Haystack allows developers to create pipelines for NLP use cases. Originally created for search applications, the framework can power engines that answer specific questions (eg “Why do startups move to Berlin?”) or browse documents.
Haystack can also run “knowledge-based” searches that look for granular information on data-heavy websites or internal wikis. Rusic says Haystack has been used to automate risk management workflows at financial services companies, returning results for queries like “What’s the business outlook?” » » and « How has income changed over the last few years? Other organizations, like Alcatel-Lucent Enterprise, have used Haystack to launch virtual assistants that recommend documents to field technicians.
According to Rusic, the goal with Haystack was to enable developers and product divisions to successfully and quickly build modern, API-driven NLP applications. He notes that while it’s often straightforward for a data science team to come up with a prototype, challenges can arise when transitioning from prototype to production. According to a 2019 Gartner survey, around 80% of AI projects, including NLP projects, never go into production.

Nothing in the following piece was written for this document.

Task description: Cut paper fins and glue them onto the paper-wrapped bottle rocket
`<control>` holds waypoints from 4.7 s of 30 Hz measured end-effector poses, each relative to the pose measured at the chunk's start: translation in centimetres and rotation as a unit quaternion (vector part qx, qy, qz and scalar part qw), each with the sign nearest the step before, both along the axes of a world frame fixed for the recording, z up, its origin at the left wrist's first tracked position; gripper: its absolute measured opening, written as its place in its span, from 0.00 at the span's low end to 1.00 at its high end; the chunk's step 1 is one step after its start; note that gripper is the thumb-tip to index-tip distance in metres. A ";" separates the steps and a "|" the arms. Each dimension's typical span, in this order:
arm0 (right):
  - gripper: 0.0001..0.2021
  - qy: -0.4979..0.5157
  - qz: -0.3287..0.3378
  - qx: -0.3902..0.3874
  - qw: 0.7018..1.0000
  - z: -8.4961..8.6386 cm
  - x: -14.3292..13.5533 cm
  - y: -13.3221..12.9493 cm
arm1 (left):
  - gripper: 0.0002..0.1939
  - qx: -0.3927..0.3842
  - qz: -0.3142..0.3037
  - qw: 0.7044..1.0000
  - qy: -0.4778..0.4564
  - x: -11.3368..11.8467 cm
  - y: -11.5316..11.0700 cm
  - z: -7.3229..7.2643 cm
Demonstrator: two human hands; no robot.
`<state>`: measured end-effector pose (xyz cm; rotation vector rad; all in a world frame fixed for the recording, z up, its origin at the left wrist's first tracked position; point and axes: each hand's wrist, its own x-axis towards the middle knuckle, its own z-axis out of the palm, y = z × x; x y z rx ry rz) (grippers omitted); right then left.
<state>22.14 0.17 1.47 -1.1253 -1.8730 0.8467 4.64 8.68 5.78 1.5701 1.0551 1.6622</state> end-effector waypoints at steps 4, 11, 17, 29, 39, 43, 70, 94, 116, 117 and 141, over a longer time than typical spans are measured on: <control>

“[With Haystack,] development teams…are equipped with all the components to create a complete NLP application and are guided by the appropriate workflows…Modern NLP moves very quickly and it is much easier to bridge the gap between cutting-edge research and real production-ready technologies thanks to open source,” said Rusic. “[Prebuilt NLP systems] are the basis [for Haystack] and often deliver great results in pipelines without additional training. Customization, if needed, happens with end users and experts providing feedback by testing and using new iterations of a [system] or a pipeline.
But not all businesses choose – or want – to go the DIY route. For those who prefer a managed solution, there is the aforementioned Deepset Cloud, which supports customers throughout the NLP service lifecycle. The service starts with experimentation – that is, testing and evaluating an application, adapting it to a use case and building a proof of concept – and ends with labeling and monitoring the application in production.
“All NLP services that are developed [with Deepset Cloud] can be used in any end application, just by integrating an API,” Rusic said. “Examples of applications are NLP-based enterprise search (think ‘modern Google-like’ search) and knowledge management.”
With the new funding secured ($15.6 million in total), Deepset aims to translate its open source success—thousands of organizations currently use Haystack—into increased revenue. Rusic says the 30-person company based in Berlin, Germany, seeded and broke even before raising its first funding round in 2021, and now has major corporate clients, including Airbus.
“[With the new funding,] we will continue to build the open-source Haystack NLP project — adding more features, which will make it even easier for NLP-savvy backend developers to build NLP services,” Rusic said. “[We’ll also] develop Deepset Cloud into a full-fledged enterprise software as a service for building language-aware applications. This will include enabling more flexible workflows, more accurate product lifecycle guidance, and offering essential and additional tools, such as labeling and data integrations.